For the data that follows, give the number of lines in which "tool" appears. Add nothing to it.

------ PROVIDED DATA

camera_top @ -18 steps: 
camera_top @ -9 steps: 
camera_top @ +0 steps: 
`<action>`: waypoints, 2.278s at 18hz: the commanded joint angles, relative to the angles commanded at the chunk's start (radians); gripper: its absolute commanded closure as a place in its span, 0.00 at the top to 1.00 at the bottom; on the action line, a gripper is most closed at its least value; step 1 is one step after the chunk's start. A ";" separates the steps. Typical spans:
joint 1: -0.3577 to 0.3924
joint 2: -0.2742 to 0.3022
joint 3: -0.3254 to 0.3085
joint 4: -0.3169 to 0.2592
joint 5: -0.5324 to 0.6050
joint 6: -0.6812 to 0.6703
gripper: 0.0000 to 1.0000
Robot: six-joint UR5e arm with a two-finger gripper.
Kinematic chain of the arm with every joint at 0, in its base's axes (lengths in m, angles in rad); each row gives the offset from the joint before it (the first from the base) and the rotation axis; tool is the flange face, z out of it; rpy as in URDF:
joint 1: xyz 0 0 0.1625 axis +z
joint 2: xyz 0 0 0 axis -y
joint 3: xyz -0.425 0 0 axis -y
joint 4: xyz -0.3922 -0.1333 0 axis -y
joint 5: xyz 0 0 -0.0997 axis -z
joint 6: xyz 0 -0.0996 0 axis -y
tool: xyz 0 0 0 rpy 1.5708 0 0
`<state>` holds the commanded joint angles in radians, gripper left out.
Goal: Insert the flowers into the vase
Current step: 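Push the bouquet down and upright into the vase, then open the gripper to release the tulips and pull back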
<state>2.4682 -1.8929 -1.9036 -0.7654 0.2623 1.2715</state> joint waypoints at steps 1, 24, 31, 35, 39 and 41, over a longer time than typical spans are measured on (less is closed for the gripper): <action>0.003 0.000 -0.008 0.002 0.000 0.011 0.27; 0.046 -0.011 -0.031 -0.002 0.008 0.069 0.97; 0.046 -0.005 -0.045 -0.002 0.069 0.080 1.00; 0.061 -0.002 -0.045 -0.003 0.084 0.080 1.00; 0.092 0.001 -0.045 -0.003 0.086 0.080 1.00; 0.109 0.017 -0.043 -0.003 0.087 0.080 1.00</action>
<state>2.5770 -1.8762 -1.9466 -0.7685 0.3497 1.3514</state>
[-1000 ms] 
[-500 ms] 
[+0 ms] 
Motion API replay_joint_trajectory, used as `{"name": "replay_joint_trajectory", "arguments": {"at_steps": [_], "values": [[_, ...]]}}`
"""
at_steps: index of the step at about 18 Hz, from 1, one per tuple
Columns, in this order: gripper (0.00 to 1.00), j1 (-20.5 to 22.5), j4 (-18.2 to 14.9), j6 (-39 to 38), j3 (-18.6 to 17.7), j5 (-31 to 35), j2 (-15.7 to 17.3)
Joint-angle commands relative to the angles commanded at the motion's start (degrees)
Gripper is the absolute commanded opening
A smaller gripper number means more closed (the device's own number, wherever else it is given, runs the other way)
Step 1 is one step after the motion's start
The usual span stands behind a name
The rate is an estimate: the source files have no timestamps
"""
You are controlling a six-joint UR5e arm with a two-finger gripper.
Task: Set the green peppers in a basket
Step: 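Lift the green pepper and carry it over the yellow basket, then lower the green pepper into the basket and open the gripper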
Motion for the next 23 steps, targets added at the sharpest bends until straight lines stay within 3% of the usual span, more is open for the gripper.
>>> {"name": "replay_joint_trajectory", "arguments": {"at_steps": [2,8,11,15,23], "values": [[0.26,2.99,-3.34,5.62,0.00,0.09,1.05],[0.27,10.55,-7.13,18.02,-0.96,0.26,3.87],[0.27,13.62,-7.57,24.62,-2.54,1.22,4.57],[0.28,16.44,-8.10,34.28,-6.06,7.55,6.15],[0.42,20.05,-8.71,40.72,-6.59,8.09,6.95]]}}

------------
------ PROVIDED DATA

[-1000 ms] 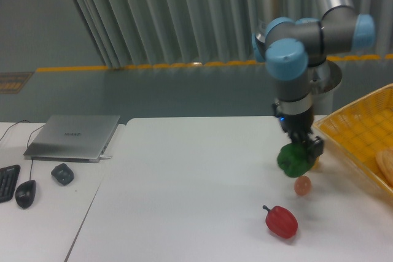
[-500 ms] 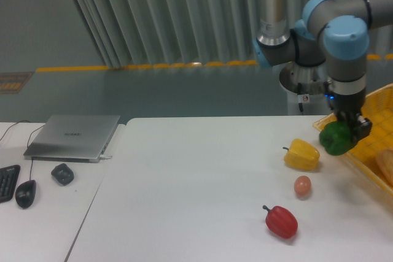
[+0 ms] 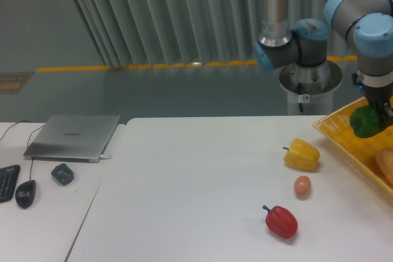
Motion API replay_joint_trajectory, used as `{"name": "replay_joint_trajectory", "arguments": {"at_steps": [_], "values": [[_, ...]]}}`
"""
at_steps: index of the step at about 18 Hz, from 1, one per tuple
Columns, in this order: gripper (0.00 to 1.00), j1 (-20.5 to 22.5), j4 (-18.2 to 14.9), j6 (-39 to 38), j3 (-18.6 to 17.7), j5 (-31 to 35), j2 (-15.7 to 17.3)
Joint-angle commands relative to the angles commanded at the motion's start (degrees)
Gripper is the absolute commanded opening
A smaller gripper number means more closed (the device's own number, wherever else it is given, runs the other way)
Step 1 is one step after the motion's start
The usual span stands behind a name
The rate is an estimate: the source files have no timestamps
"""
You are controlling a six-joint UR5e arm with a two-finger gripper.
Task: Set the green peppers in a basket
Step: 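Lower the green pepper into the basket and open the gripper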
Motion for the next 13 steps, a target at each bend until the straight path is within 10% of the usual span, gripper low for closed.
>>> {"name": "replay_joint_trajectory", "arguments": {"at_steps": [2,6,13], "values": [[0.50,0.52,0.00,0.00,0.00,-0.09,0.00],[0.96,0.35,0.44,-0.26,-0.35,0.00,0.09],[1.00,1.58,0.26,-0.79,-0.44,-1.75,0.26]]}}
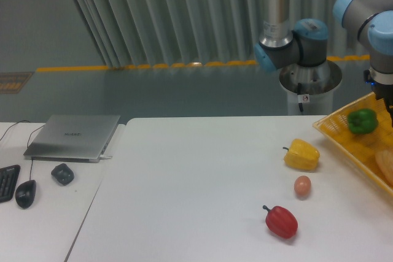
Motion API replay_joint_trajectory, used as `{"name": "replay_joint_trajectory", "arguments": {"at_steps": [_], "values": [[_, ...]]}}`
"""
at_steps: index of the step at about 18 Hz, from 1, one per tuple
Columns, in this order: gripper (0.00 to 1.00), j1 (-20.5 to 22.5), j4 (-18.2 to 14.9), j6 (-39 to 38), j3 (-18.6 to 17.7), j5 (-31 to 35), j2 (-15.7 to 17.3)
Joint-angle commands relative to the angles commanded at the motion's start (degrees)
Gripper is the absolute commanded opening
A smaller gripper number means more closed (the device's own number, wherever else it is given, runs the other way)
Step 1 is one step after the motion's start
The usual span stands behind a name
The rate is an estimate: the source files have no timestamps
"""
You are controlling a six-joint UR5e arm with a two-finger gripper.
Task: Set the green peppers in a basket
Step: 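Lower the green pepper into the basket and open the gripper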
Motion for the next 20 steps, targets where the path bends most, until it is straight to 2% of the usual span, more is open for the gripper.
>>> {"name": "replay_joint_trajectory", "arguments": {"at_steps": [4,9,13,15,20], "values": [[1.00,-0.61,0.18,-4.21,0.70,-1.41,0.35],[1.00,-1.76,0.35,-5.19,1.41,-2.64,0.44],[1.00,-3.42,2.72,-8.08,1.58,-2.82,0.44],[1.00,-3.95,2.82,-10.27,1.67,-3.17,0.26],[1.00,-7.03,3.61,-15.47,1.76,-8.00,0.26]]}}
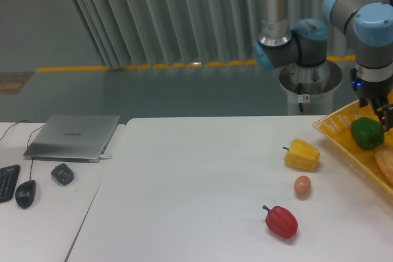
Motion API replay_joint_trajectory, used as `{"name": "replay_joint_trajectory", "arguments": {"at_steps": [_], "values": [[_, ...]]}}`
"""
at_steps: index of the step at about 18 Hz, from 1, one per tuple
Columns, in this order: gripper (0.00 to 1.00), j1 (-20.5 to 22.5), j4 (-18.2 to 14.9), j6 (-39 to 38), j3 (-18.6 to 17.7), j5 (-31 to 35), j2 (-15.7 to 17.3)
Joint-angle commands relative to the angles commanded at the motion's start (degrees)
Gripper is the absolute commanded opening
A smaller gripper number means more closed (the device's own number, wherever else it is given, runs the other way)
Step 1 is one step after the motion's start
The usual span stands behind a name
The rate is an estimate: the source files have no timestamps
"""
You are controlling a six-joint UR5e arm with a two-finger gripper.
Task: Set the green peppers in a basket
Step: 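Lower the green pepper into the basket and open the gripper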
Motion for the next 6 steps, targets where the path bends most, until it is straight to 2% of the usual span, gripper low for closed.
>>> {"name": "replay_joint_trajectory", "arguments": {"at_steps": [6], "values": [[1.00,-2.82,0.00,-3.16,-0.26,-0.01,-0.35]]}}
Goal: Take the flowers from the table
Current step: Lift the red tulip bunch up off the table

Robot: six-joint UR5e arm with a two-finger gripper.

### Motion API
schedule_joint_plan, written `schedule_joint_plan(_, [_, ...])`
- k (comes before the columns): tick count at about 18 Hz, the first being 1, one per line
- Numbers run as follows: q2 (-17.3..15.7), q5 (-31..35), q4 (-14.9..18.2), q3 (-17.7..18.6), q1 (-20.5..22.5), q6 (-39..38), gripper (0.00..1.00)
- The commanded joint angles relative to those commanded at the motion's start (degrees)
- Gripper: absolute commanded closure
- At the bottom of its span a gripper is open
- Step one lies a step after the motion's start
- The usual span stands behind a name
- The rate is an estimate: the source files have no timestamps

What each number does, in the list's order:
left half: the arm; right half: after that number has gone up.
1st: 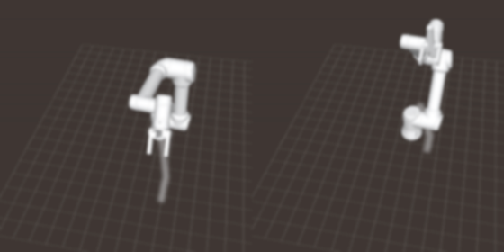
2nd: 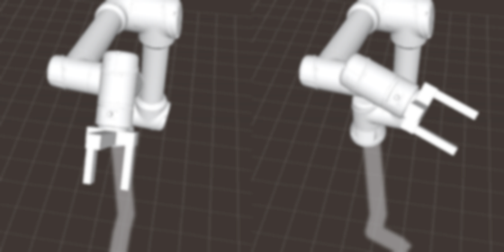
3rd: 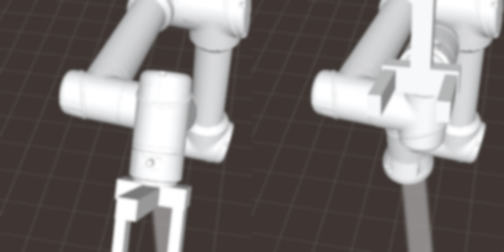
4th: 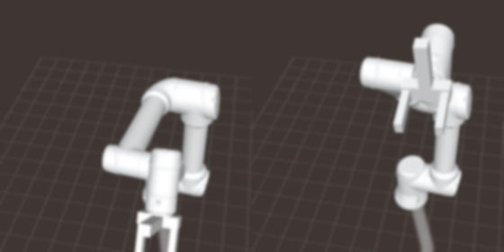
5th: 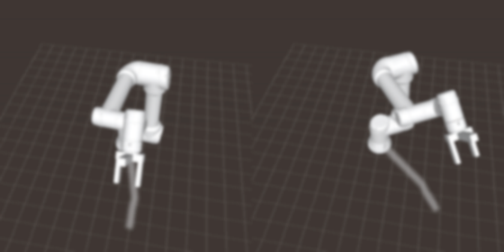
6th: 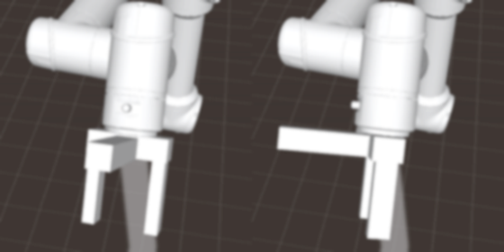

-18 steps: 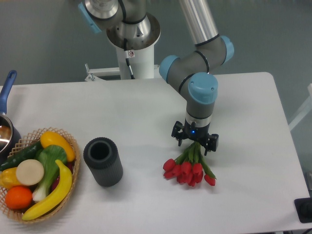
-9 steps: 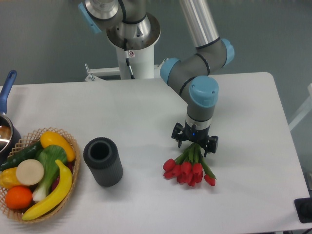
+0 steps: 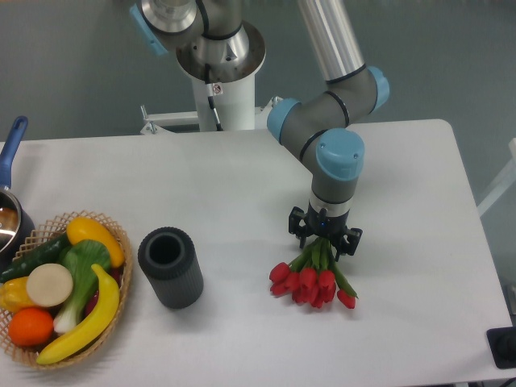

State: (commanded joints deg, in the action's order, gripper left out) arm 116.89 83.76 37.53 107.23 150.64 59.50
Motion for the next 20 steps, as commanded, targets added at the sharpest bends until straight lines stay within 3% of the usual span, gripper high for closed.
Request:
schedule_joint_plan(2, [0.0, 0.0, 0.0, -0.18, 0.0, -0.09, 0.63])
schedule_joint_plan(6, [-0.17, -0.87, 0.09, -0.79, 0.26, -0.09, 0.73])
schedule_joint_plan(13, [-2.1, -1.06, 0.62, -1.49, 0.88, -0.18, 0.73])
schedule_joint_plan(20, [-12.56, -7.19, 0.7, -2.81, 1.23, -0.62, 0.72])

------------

* _TASK ANSWER_: 2